Differential Diagnosis
- Single most likely diagnosis
- Ankle sprain: The presence of an abnormal ATFL with heterogeneous fiber morphology and small bone fragments at the fibular insertion, consistent with a bony avulsion injury, along with moderate diffuse thickening and heterogeneity of the CFL, indicates a significant ligamentous injury consistent with an ankle sprain. The additional findings of post-traumatic tenosynovitis of the peroneus longus and mild subcutaneous edema adjacent to the lateral malleolus further support this diagnosis.
- Other Likely diagnoses
- Lateral ankle impingement: The presence of a bony avulsion injury at the ATFL and thickening of the CFL could lead to chronic inflammation and scarring, potentially causing lateral ankle impingement.

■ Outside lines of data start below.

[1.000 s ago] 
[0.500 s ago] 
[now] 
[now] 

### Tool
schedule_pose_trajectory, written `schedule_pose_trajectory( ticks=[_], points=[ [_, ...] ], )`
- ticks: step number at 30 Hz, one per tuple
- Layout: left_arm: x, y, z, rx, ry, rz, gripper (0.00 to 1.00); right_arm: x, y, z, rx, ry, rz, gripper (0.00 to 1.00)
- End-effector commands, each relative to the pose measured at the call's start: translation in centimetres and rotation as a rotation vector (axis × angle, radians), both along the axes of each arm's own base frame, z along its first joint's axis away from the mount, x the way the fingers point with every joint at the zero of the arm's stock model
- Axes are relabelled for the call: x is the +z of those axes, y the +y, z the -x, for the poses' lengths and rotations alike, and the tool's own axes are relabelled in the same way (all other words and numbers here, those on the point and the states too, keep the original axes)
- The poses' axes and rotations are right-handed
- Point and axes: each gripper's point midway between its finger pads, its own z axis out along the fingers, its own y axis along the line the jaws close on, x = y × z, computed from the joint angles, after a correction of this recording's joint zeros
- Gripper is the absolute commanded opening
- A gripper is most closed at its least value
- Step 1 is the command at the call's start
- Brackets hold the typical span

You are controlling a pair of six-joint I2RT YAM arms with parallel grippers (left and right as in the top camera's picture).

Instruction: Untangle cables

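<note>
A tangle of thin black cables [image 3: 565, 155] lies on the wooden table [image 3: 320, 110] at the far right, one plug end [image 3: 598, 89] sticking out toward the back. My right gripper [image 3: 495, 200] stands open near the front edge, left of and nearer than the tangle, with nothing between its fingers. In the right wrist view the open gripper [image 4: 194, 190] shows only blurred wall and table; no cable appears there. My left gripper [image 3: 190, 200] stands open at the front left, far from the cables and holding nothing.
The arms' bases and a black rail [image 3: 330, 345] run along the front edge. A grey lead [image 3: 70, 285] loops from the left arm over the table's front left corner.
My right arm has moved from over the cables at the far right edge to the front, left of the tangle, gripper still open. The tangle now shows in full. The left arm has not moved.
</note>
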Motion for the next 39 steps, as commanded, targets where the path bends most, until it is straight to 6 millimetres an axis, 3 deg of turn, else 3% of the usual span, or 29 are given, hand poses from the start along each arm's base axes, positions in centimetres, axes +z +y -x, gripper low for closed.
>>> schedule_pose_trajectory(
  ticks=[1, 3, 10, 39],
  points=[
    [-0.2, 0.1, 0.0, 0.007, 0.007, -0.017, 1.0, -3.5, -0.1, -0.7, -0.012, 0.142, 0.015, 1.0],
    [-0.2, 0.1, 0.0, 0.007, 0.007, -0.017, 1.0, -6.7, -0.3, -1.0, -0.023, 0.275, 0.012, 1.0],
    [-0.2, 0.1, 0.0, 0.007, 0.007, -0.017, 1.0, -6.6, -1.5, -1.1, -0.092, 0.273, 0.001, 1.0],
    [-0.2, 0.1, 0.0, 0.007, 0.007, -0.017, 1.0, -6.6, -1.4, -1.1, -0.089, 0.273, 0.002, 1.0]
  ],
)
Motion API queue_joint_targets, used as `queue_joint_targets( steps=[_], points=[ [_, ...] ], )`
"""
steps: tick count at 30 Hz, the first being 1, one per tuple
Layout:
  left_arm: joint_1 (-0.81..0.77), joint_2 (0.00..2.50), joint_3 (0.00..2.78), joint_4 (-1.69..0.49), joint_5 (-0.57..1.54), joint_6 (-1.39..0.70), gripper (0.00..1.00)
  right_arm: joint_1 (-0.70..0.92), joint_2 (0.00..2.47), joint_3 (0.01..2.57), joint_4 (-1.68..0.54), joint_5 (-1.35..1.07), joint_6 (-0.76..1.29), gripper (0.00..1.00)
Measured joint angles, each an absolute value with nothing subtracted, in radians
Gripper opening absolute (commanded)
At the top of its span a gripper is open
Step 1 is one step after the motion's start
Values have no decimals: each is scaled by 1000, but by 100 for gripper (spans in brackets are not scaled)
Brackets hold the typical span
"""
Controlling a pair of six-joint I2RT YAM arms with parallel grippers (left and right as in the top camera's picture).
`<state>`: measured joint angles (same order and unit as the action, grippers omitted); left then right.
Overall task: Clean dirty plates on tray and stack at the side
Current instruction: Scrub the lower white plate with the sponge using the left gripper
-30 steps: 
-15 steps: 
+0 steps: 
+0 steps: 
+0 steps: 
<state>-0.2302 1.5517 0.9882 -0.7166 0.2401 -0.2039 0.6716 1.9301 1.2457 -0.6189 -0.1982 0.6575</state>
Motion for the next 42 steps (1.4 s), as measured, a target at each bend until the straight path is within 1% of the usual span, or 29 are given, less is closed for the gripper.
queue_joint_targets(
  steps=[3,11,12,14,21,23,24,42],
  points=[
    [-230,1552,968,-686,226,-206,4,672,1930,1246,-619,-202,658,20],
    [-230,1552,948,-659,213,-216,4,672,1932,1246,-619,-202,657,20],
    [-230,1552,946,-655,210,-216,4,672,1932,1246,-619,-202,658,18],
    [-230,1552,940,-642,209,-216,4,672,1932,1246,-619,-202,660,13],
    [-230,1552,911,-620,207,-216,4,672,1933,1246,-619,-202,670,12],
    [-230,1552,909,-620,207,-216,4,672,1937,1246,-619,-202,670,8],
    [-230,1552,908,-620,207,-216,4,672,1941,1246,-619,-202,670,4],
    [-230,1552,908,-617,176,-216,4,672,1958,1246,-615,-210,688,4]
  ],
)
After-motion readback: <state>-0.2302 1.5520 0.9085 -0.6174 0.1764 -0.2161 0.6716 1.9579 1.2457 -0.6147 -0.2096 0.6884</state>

- Peroneal tendonitis: The mild tenosynovial fluid around the peroneus longus tendon could be an early sign of peroneal tendonitis, especially if the patient has a history of repetitive ankle injuries or instability.
- Do Not Miss (ddxs that may not be likely, but would be deadly if missed.)
- Osteochondral fracture of the talus: Although the X-ray did not show an acute bony injury, it is essential to consider the possibility of an osteochondral fracture, which may not be visible on initial X-rays. This condition can lead to chronic pain, arthritis, and disability if not addressed promptly.
- Peroneal tendon rupture: While the ultrasound showed intact peroneal tendons, a rupture could be missed if the injury is complex or the ultrasound is not of high quality. A missed peroneal tendon rupture could lead to significant functional impairment and chronic instability.
- Rare diagnoses
- Accessory ossicle syndrome: The curvilinear density posterior to the talonavicular joint, likely representing an accessory ossicle, could potentially cause symptoms if it becomes inflamed or irritated. However, this is a less common cause of ankle pain and would require further evaluation to confirm.
- Stress fracture: Although the X-ray did not show an acute bony injury, a stress fracture could be considered, especially if the patient has a history of repetitive stress or overuse. However, this would be a less likely diagnosis given the acute presentation and ultrasound findings.